Task goal: Without the pictures, write out all the lines below exactly as they appear.

Stored items from a collection:
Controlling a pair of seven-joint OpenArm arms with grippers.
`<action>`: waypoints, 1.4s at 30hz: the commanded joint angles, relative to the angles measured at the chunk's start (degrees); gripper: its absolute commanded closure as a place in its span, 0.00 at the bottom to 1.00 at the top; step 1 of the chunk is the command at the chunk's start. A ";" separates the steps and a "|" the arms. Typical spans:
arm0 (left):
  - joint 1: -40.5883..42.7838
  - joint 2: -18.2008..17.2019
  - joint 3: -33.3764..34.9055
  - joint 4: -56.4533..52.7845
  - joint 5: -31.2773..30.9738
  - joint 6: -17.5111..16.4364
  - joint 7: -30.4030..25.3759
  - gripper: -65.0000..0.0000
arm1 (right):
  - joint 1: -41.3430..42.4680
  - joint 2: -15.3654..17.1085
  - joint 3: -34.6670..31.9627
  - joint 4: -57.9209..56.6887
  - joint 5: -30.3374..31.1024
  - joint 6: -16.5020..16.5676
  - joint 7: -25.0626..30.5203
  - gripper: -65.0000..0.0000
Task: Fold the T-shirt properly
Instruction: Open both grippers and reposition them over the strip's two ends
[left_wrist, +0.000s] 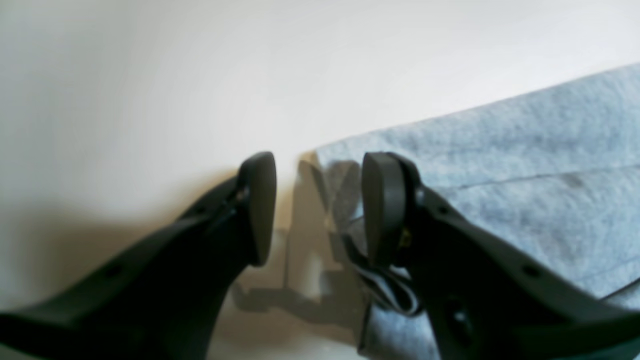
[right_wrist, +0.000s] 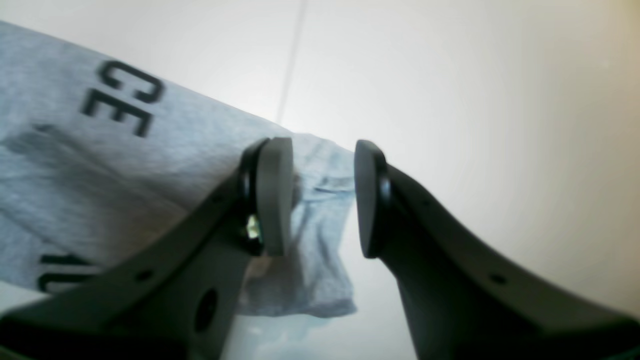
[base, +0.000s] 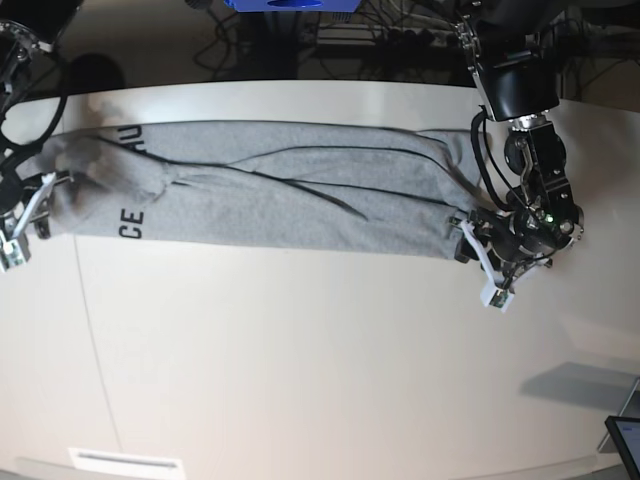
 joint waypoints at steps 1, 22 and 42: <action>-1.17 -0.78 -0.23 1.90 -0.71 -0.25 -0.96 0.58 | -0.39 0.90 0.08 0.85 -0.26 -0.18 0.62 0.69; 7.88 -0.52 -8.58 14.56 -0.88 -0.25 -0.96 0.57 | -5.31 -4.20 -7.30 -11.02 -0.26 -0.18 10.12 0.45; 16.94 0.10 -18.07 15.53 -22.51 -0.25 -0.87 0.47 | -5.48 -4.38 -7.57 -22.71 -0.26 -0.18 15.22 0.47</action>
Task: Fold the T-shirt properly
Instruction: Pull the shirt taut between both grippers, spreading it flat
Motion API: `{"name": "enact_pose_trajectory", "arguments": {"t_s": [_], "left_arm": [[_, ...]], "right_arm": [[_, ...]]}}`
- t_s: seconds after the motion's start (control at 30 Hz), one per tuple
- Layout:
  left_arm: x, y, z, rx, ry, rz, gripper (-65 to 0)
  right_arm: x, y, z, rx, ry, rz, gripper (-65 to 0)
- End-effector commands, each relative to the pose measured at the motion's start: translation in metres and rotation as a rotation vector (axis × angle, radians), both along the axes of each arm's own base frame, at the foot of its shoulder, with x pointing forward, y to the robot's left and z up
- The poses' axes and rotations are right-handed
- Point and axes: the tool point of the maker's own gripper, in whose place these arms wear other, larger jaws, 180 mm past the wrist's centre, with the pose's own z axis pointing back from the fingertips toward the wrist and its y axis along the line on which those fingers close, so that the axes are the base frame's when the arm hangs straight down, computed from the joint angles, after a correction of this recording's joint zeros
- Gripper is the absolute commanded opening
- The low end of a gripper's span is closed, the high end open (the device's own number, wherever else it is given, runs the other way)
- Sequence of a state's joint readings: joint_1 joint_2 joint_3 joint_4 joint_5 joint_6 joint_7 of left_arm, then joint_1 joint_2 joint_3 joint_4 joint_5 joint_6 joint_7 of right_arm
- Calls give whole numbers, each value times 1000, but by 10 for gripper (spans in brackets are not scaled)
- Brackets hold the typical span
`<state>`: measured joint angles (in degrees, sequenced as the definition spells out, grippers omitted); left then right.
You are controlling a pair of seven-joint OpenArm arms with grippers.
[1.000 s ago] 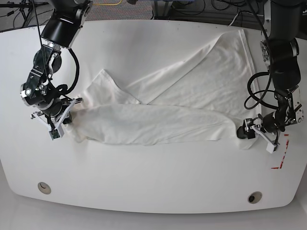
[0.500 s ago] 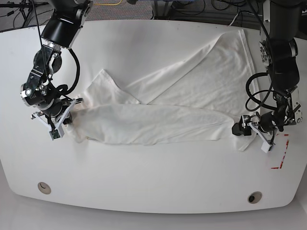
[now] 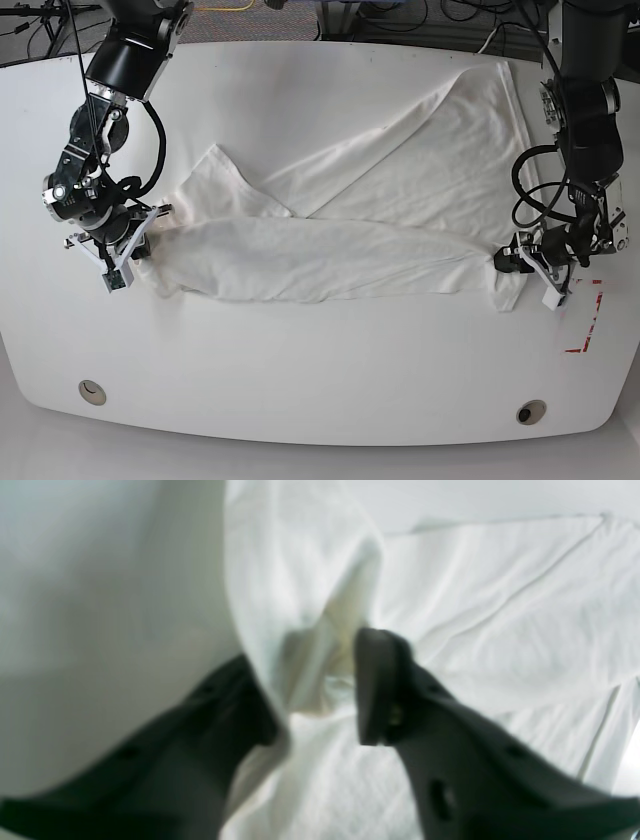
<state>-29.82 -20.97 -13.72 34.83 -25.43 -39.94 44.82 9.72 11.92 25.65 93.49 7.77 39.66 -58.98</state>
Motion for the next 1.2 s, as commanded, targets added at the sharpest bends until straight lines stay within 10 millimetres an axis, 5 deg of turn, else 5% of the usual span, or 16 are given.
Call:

Finished exercise:
Controlling a pair of seven-joint OpenArm arms with grippers.
`<action>`: waypoints, 1.4s at 30hz: the commanded joint angles, relative to the angles measured at the chunk's start (degrees); gripper: its absolute commanded closure as a place in its span, 0.00 at the bottom to 1.00 at the top; step 1 of the chunk is the command at the chunk's start. A ";" separates the steps and a "|" the arms. Typical spans:
arm0 (left):
  - joint 1: -40.5883..42.7838
  - joint 2: -18.2008..17.2019
  - joint 3: -33.3764..34.9055
  - joint 4: -56.4533..52.7845
  - joint 5: -31.2773..30.9738
  - joint 6: -17.5111..16.4364
  - joint 7: -30.4030..25.3759
  - gripper: -65.0000..0.0000
arm1 (right):
  - joint 1: -41.3430..42.4680
  - joint 2: -15.3654..17.1085
  - joint 3: -34.6670..31.9627
  - joint 4: -57.9209..56.6887
  - joint 5: -30.3374..31.1024
  - joint 6: -16.5020..16.5676
  - joint 7: -25.0626..30.5203
  - gripper: -65.0000..0.0000
Task: Fold the T-shirt properly
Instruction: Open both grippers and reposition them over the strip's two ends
[left_wrist, +0.000s] 
[right_wrist, +0.000s] 
[base, +0.000s] 
 joint waypoints at steps 1, 22 and 42: <action>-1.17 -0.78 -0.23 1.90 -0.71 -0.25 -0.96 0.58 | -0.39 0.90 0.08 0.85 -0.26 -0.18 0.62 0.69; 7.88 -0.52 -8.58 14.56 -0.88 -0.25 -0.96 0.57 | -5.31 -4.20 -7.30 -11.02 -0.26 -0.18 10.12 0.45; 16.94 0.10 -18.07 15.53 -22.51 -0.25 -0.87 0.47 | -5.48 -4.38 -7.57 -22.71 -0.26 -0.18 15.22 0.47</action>
Task: Fold the T-shirt properly
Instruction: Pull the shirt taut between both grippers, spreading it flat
Motion API: `{"name": "enact_pose_trajectory", "arguments": {"t_s": [_], "left_arm": [[_, ...]], "right_arm": [[_, ...]]}}`
- t_s: seconds after the motion's start (control at 30 Hz), one per tuple
- Layout:
  left_arm: x, y, z, rx, ry, rz, gripper (-65 to 0)
  right_arm: x, y, z, rx, ry, rz, gripper (-65 to 0)
- End-effector commands, each relative to the pose measured at the motion's start: translation in metres and rotation as a rotation vector (axis × angle, radians), both along the axes of each arm's own base frame, at the foot of its shoulder, with x pointing forward, y to the robot's left and z up
- The poses' axes and rotations are right-handed
- Point and axes: the tool point of the maker's own gripper, in whose place these arms wear other, larger jaws, 180 mm past the wrist's centre, with the pose's own z axis pointing back from the fingertips toward the wrist and its y axis along the line on which those fingers close, so that the axes are the base frame's when the arm hangs straight down, computed from the joint angles, after a correction of this recording's joint zeros
- Gripper is the absolute commanded opening
- The low end of a gripper's span is closed, the high end open (the device's own number, wherever else it is given, runs the other way)
- Sequence of a state's joint readings: joint_1 joint_2 joint_3 joint_4 joint_5 joint_6 joint_7 of left_arm, then joint_1 joint_2 joint_3 joint_4 joint_5 joint_6 joint_7 of right_arm
- Calls give whole numbers, each value times 1000, but by 10 for gripper (spans in brackets are not scaled)
- Brackets hold the typical span
`<state>`: measured joint angles (in degrees, sequenced as the definition spells out, grippers omitted); left then right.
You are controlling a pair of seven-joint OpenArm arms with grippers.
[1.000 s ago] 
[0.500 s ago] 
[now] 
<state>-29.82 -20.97 -13.72 34.83 -25.43 -39.94 44.82 9.72 11.92 25.65 93.49 7.77 39.66 -58.98</state>
Motion for the next 1.2 s, as commanded, targets added at the sharpest bends until straight lines stay within 10 millimetres an axis, 5 deg of turn, else 5% of the usual span, or 16 are given.
Call:

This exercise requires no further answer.